___ Source data ___

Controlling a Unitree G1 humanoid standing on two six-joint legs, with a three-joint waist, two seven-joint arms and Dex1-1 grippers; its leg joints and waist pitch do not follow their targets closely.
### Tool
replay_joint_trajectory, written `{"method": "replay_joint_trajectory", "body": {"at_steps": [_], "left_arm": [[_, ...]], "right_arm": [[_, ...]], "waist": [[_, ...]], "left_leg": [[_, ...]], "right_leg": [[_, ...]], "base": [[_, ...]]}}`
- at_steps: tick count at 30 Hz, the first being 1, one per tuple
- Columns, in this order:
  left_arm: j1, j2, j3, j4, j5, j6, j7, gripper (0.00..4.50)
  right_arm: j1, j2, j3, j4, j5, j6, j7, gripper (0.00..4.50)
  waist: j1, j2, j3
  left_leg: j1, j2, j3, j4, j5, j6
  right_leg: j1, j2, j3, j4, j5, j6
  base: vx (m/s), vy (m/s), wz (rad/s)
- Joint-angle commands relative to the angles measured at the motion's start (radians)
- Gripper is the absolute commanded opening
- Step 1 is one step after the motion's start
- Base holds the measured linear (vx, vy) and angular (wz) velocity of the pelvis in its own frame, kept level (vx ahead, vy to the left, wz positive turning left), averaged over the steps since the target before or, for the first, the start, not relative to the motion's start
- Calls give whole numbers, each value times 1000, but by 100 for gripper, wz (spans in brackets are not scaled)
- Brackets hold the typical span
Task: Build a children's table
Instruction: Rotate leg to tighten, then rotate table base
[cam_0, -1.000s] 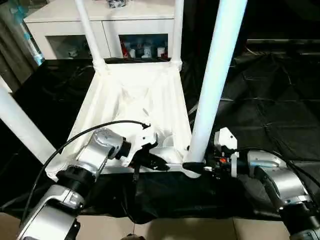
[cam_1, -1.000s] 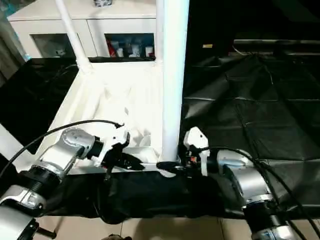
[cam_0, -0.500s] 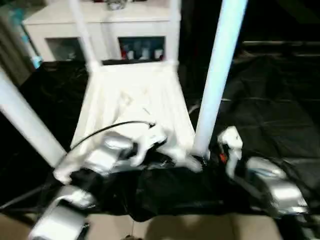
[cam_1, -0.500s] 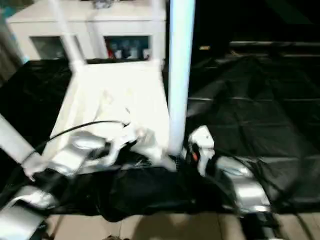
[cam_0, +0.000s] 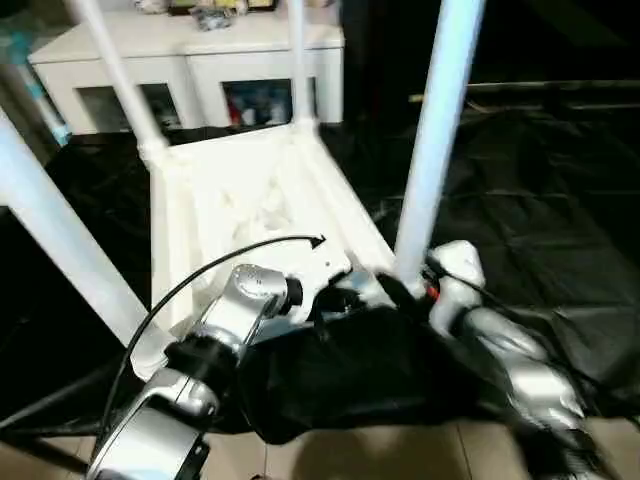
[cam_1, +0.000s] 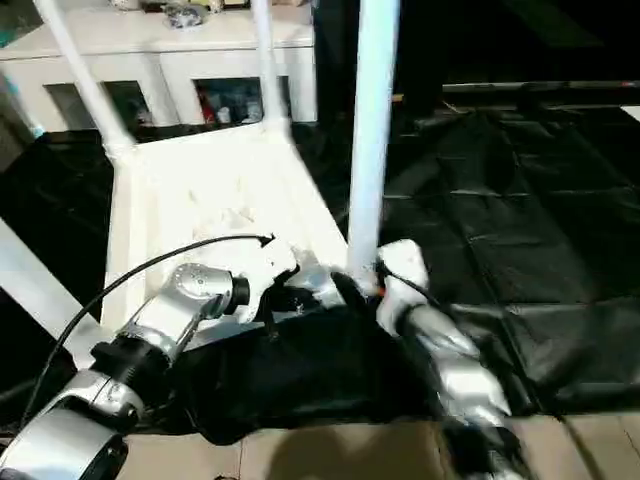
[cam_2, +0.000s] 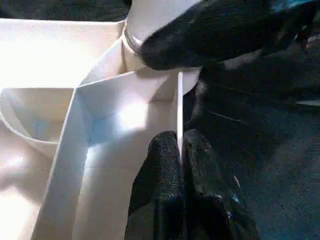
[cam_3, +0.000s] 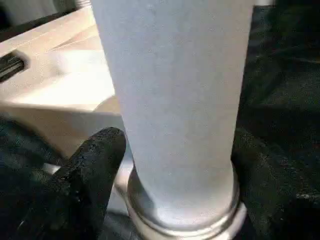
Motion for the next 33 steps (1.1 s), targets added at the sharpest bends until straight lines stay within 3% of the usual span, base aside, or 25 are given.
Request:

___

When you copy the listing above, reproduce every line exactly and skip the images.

Controlling a Unitree G1 humanoid standing on two six-joint legs, with a three-joint waist, two seven-joint arms and Dex1-1 grippers; its leg joints and waist pitch do not follow their targets closely.
### Tool
replay_joint_trajectory, written `{"method": "replay_joint_trajectory", "body": {"at_steps": [_], "left_arm": [[_, ...]], "right_arm": [[_, ...]], "waist": [[_, ...]], "left_leg": [[_, ...]], "right_leg": [[_, ...]], "base": [[_, ...]]}}`
- at_steps: tick count at 30 Hz, the first being 1, one per tuple
- Columns, in this order:
  left_arm: j1, j2, j3, j4, j5, j6, j7, gripper (0.00..4.50)
  right_arm: j1, j2, j3, j4, j5, j6, j7, gripper (0.00..4.50)
  waist: j1, j2, j3
  left_leg: j1, j2, j3, j4, j5, j6
  right_leg: j1, j2, j3, j4, j5, j6
  base: vx (m/s), vy (m/s), wz (rad/s)
- Joint-angle commands relative to the angles measured at the motion's start (radians)
- Gripper is the absolute commanded opening
- Step 1 is one step after the motion's start
- Base holds the measured linear (vx, vy) and angular (wz) velocity of the pelvis in its own frame, kept level (vx ahead, vy to the left, wz positive turning left), averaged over the steps since the target before or, for the first, the start, not relative to the motion's start
- Calls give whole numbers, each value times 1000, but by 100 for gripper, wz (spans in brackets are not scaled)
- Brackets hold the typical span
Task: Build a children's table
Instruction: Rotate leg to tighten, then rotate table base
[cam_0, -1.000s] 
[cam_1, -1.000s] 
[cam_0, -0.500s] 
[cam_1, -0.500s] 
[cam_0, +0.000s] 
[cam_1, +0.000s] 
[cam_2, +0.000s] 
[cam_3, +0.000s] 
Motion for the next 33 steps (1.1 s), targets added at the sharpest bends until straight lines stay within 3% of the usual span, base aside, or 25 are given.
Request:

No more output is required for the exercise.